On the album’s halfway point, “DADZ LOVE”, Bieber collaborates with rapper Lil B for a song that essentially seems to set up the point of being good to one another, yet feels like the extended intro to a completely different song. I kept waiting halfway through for another element of the song to kick in and take it to the next level, to no avail. This sums up most of the songs on SWAG, barely starting to crest over the top of what could be another element that makes these songs go from “fine” to “excellent”. He doesn’t have to be whatever the traditional mainstream pop style is that we’ve known from him - lord knows every artist has their own interpretation into what that mainstream style is, as it’s been redefined countless times over the decades by stars like Ed Sheeran, Taylor Swift, Chappell Roan, Sabrina Carpenter, I could keep going down this list.

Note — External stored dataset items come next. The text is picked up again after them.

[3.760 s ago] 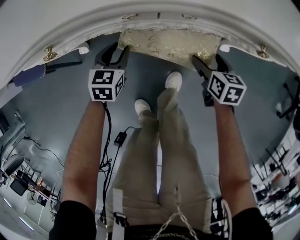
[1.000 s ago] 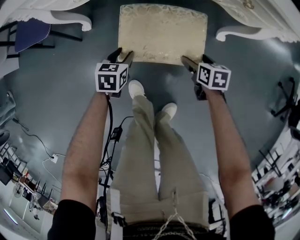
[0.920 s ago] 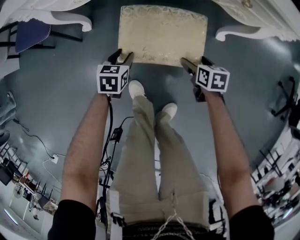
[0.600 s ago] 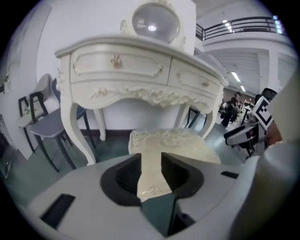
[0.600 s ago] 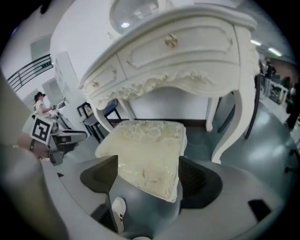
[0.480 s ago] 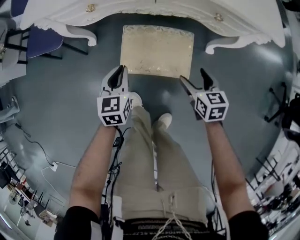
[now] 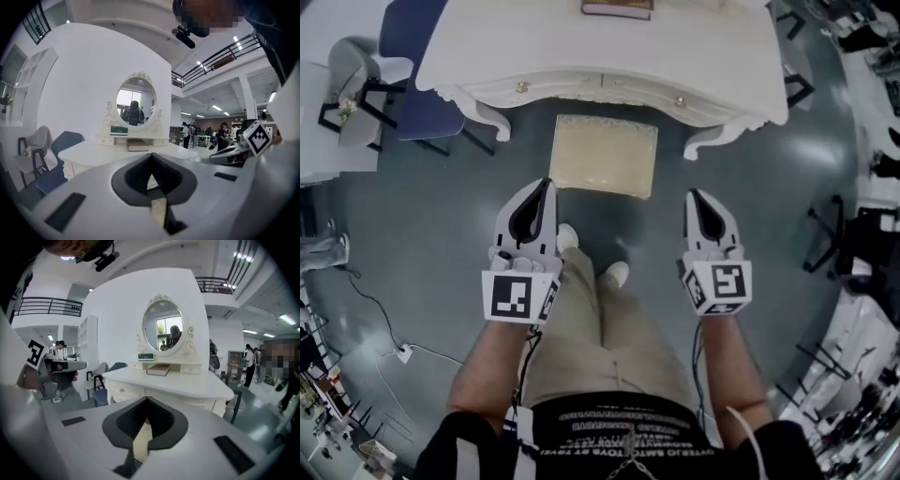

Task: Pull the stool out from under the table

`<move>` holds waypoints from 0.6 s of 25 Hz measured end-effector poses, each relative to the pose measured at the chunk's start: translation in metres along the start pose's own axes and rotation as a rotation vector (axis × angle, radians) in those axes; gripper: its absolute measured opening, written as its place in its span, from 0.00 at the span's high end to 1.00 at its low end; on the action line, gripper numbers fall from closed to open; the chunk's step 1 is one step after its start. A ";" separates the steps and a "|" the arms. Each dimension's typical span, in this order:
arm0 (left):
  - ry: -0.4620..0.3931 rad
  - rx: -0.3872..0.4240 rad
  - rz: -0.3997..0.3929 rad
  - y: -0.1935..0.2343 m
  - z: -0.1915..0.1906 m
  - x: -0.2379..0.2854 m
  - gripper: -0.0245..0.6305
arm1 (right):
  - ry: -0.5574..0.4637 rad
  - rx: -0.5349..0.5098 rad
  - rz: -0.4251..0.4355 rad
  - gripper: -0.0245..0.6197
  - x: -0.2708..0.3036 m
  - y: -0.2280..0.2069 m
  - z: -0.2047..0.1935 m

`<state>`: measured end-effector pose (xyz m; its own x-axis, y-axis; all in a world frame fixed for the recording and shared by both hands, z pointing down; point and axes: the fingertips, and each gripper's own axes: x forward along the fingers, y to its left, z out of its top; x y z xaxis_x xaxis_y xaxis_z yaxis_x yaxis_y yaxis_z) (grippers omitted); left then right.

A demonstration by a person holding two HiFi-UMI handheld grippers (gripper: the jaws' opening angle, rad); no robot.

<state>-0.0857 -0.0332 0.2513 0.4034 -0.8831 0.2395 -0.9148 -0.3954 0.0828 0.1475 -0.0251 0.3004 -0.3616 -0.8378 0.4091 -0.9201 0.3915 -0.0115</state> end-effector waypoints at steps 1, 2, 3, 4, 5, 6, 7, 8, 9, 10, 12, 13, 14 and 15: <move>-0.005 0.010 -0.011 -0.004 0.013 -0.009 0.96 | -0.016 -0.014 -0.007 0.96 -0.012 0.002 0.012; -0.013 0.023 -0.018 -0.006 0.025 -0.017 0.96 | -0.031 -0.024 -0.010 0.96 -0.023 0.004 0.023; -0.026 0.033 -0.018 -0.006 0.038 -0.025 0.96 | -0.048 -0.031 -0.009 0.96 -0.031 0.008 0.037; -0.040 0.035 -0.013 -0.005 0.052 -0.031 0.96 | -0.062 -0.041 -0.004 0.96 -0.037 0.011 0.050; -0.051 0.027 -0.006 -0.005 0.066 -0.037 0.96 | -0.069 -0.057 0.002 0.96 -0.044 0.014 0.063; -0.057 0.010 0.000 -0.007 0.079 -0.043 0.96 | -0.070 -0.077 0.007 0.96 -0.053 0.015 0.075; -0.061 -0.008 0.002 -0.012 0.090 -0.049 0.96 | -0.076 -0.096 0.014 0.96 -0.063 0.016 0.087; -0.063 -0.019 -0.001 -0.020 0.101 -0.054 0.96 | -0.090 -0.109 0.023 0.96 -0.073 0.017 0.100; -0.064 -0.018 -0.004 -0.029 0.112 -0.061 0.96 | -0.108 -0.114 0.035 0.96 -0.083 0.018 0.112; -0.066 -0.009 -0.005 -0.038 0.122 -0.068 0.96 | -0.122 -0.109 0.045 0.96 -0.094 0.020 0.123; -0.074 0.014 -0.003 -0.056 0.142 -0.085 0.96 | -0.127 -0.085 0.061 0.96 -0.117 0.025 0.136; -0.084 0.023 -0.001 -0.063 0.152 -0.094 0.96 | -0.127 -0.082 0.066 0.96 -0.128 0.029 0.141; -0.095 0.032 0.003 -0.069 0.162 -0.103 0.96 | -0.130 -0.082 0.071 0.96 -0.139 0.032 0.147; -0.107 0.039 0.007 -0.074 0.172 -0.112 0.96 | -0.134 -0.085 0.075 0.96 -0.151 0.036 0.154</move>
<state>-0.0593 0.0512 0.0520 0.3984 -0.9071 0.1355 -0.9171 -0.3964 0.0429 0.1454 0.0571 0.0981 -0.4507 -0.8460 0.2849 -0.8759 0.4807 0.0419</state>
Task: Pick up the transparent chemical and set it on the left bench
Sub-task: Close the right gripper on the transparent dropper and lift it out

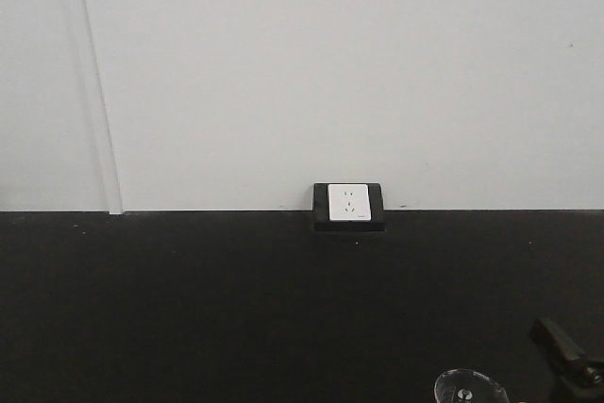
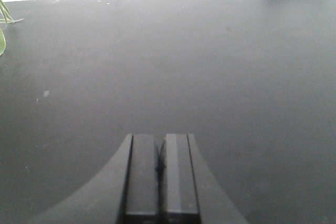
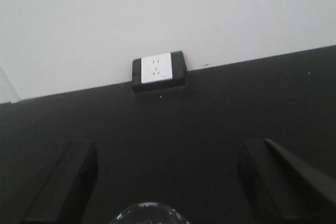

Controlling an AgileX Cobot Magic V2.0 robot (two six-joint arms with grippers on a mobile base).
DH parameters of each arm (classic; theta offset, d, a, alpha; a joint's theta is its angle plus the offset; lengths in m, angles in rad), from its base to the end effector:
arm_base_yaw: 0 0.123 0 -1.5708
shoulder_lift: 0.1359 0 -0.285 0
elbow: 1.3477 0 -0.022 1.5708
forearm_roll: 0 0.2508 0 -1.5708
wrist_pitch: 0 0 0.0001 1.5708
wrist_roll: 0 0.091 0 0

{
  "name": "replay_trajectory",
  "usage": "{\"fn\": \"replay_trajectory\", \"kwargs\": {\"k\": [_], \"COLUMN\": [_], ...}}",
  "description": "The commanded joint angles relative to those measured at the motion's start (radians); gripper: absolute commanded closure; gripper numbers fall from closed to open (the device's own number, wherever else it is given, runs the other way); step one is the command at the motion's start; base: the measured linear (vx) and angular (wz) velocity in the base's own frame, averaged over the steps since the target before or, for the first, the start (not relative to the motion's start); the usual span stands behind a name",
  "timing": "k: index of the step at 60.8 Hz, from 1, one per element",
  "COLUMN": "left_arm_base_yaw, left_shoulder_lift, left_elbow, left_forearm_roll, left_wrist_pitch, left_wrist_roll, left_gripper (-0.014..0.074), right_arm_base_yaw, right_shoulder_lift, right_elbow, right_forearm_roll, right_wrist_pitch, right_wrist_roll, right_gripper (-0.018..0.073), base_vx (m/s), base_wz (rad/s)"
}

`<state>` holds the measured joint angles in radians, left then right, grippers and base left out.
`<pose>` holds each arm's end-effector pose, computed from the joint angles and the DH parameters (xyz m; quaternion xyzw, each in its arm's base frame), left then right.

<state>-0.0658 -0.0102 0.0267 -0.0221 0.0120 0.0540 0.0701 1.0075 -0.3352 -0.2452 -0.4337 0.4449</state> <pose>0.0566 -0.0038 0.2036 0.0336 0.6852 -0.0124 0.7274 0.1913 0.0227 0.2474 0.0247 0.7616 0.1325 0.6339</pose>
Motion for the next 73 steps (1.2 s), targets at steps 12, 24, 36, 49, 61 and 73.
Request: {"fn": "replay_trajectory", "kwargs": {"k": [12,24,36,49,61,73], "left_arm_base_yaw": [-0.002,-0.002,-0.002,-0.002,-0.002,-0.002], "left_shoulder_lift": [-0.019,-0.019,-0.019,-0.019,-0.019,-0.019], "left_elbow": [0.016,0.016,0.016,0.016,0.016,0.016], "left_forearm_roll": [-0.001,-0.001,-0.001,-0.001,-0.001,-0.001], "left_wrist_pitch": [-0.078,-0.078,-0.078,-0.078,-0.078,-0.078], "left_wrist_roll": [-0.008,-0.008,-0.008,-0.008,-0.008,-0.008], "left_gripper": [0.0600,0.0600,0.0600,0.0600,0.0600,0.0600], "right_arm_base_yaw": [-0.002,-0.002,-0.002,-0.002,-0.002,-0.002], "right_shoulder_lift": [0.181,0.272,0.286,0.286,0.286,0.286], "right_elbow": [-0.034,-0.034,-0.034,-0.034,-0.034,-0.034], "right_forearm_roll": [-0.158,-0.158,-0.158,-0.158,-0.185,-0.250], "right_wrist_pitch": [-0.187,-0.191,-0.181,-0.107,-0.079,-0.079], "right_wrist_roll": [0.110,0.111,0.126,0.163,0.188,0.248], "right_gripper": [0.0039,0.0069,0.0095,0.0127,0.0153,0.0204], "base_vx": [0.00,0.00,0.00,0.00,0.00,0.00], "base_wz": [0.00,0.00,0.00,0.00,0.00,0.00]}}
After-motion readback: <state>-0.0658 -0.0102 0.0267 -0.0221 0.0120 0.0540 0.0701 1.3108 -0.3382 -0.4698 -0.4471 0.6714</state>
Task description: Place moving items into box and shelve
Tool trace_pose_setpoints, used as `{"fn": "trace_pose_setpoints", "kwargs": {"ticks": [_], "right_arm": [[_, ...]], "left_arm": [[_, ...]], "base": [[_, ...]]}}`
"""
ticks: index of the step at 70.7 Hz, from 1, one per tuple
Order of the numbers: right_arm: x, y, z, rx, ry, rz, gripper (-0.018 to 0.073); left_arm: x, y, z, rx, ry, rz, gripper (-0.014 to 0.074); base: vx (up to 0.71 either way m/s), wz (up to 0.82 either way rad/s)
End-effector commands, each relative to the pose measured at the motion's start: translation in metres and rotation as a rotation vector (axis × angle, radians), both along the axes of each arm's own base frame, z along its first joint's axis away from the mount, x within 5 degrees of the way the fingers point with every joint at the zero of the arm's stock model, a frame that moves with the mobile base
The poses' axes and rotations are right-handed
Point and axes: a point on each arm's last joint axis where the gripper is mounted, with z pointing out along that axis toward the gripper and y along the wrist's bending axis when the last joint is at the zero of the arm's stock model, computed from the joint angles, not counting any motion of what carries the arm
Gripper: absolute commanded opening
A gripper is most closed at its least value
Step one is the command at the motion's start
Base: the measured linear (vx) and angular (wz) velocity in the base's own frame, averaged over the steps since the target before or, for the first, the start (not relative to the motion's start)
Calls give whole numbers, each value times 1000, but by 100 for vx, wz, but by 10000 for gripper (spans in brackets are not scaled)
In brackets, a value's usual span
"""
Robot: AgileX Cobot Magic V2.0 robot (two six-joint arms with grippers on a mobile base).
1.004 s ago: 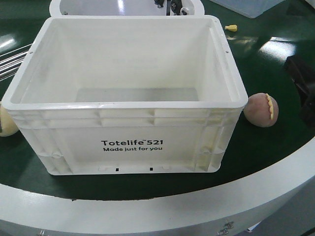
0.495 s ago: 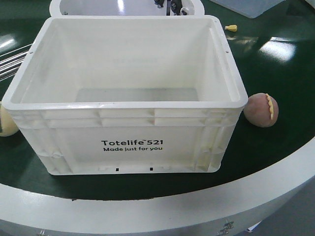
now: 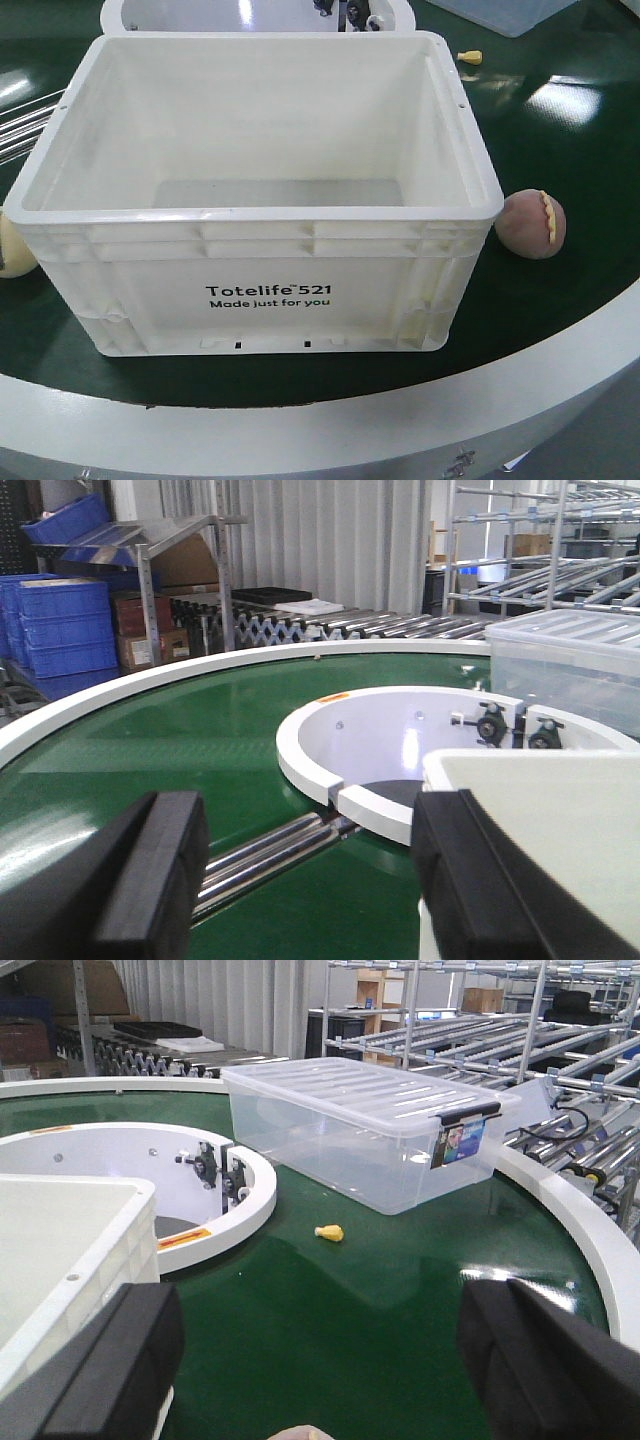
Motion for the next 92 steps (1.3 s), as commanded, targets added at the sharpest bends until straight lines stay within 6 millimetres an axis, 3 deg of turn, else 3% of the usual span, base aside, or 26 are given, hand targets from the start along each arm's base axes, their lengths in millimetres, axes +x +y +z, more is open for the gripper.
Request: {"fn": "trace_pose_setpoints", "kwargs": {"ticks": [1, 20, 41, 69, 92], "right_arm": [[7, -2, 19, -14, -123, -20, 588], [41, -2, 24, -15, -78, -23, 588], [93, -2, 32, -13, -9, -21, 588], [138, 0, -33, 4, 366, -4, 588], [156, 1, -72, 22, 536, -2, 588]], "left_arm": [[7, 3, 18, 1, -107, 25, 555], [44, 8, 6, -8, -40, 39, 555], [88, 11, 23, -19, 11, 31, 555], [129, 13, -22, -35, 252, 17, 555], [134, 17, -29, -8, 277, 29, 555]], "base": [[0, 0], [0, 0], [0, 0], [0, 0], [0, 0]]}}
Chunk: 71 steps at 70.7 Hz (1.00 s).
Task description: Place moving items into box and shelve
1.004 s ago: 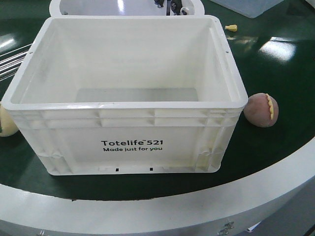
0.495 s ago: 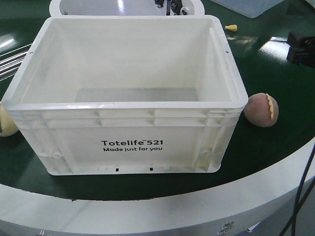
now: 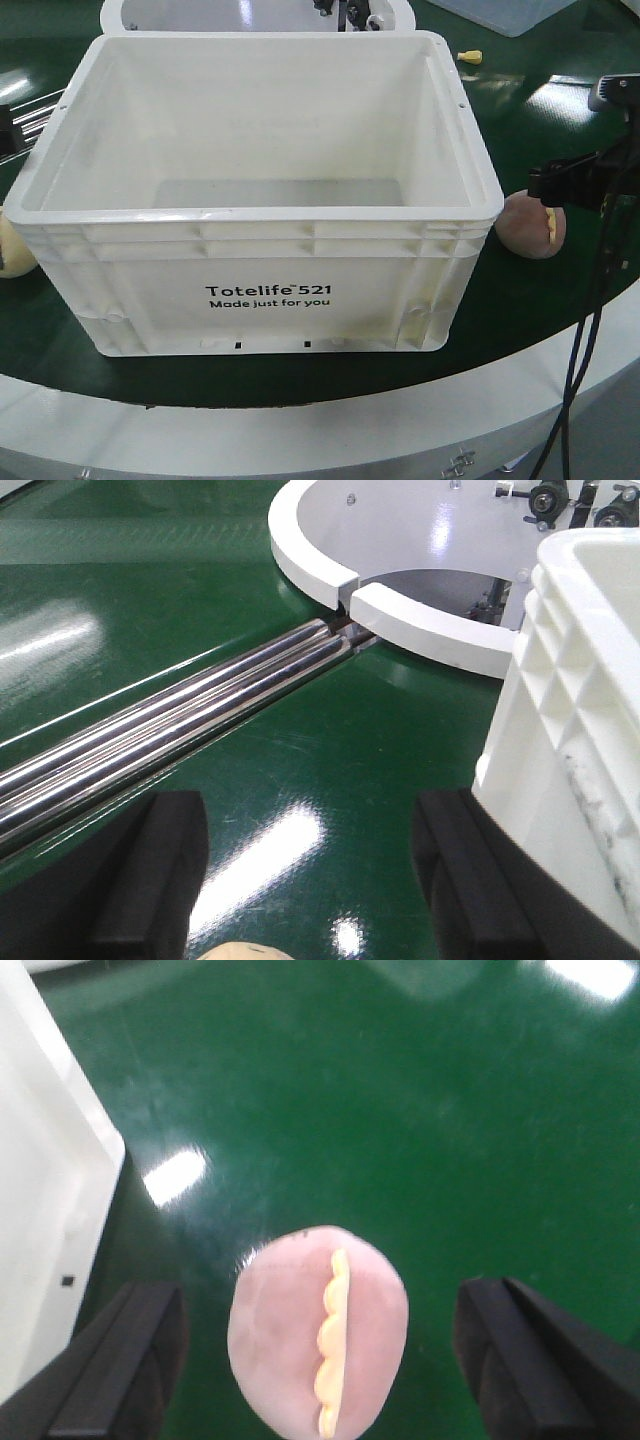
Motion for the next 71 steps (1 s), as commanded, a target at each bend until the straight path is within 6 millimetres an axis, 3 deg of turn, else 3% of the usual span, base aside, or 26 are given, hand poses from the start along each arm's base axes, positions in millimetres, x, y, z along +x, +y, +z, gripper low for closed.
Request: {"fn": "trace_pose_setpoints", "kwargs": {"ticks": [1, 52, 62, 71], "right_arm": [[9, -2, 16, 10, -96, -19, 588], [34, -2, -49, 22, 97, -33, 580], [36, -2, -56, 22, 120, -33, 471], [37, -2, -60, 21, 132, -33, 246]], "left_arm": [[1, 4, 25, 16, -136, 25, 555], [1, 4, 24, 15, -131, 24, 555], [1, 4, 24, 15, -131, 24, 555], [1, 4, 24, 15, -131, 24, 555]], "base": [[0, 0], [0, 0], [0, 0], [0, 0]]}}
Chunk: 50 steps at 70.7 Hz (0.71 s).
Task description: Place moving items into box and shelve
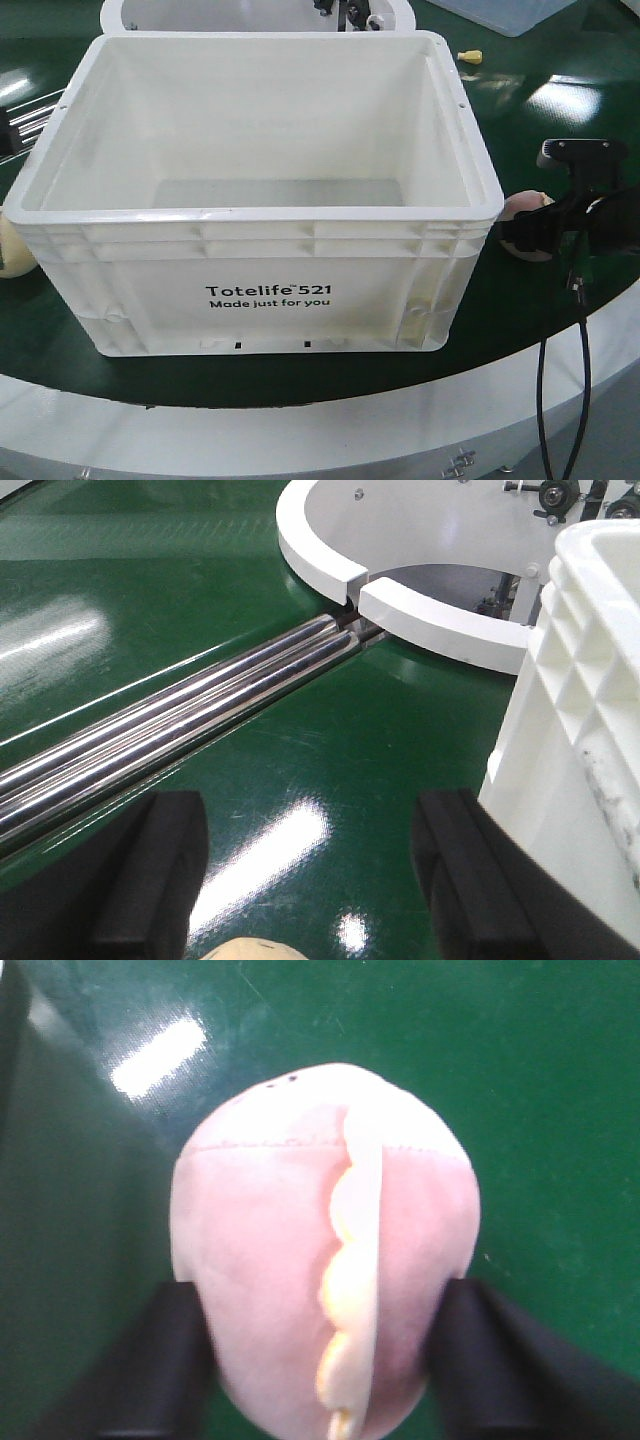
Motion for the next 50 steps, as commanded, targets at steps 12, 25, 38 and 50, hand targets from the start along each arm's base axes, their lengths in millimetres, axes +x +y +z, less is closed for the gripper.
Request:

The conundrum with SWAG is that it tries to poise Bieber as finally being unrestricted, no holds barred, completely raw and honest, yet the result feels like he’s bored singing every number. Bieber definitely has vocal range, but barely any of it is showcased throughout the nearly-hour-long SWAG. The irony is that the moments on the album that were straight-up iPhone voice memos - “GLORY VOICE MEMO” and “ZUMA HOUSE” - have more soul and passion in them than any of the words he sings about sex and love.
None of these songs - most of which feature at least five co-writers - can decide whether they want to be an homage to 90s boy band ballads, a soulful R&B number, an easy-listening track, or a modern hip-hop collaboration. The completely out-of-place interludes that find Bieber talking with comedian Druski don’t help the situation; one of the sketches shows Druski effusively telling Justin that he “sounds black” and how he has so much soul on this record. It’s a strange choice to keep that as an interlude for your album.
Listening to SWAG is frustrating because Bieber is finally getting full creative control, and the results feel lackluster at best. All of this being said - it’s frustrating because I think he can eventually make a great album independently from the industrial mainstream pop machine that birthed him. But SWAG feels more like a first draft than a full, fleshed-out album, and it could have resulted in some more time spent at the drawing board. I commend him for taking a shot and for trying to showcase vulnerability. I do get what he says on one of the interludes, talking about how he’s had to live some of his most vulnerable moments so publicly, something I spoke about at the beginning of this piece. There is something in those words that, I think, will one day lead to a masterpiece album. This one, unfortunately, isn’t it.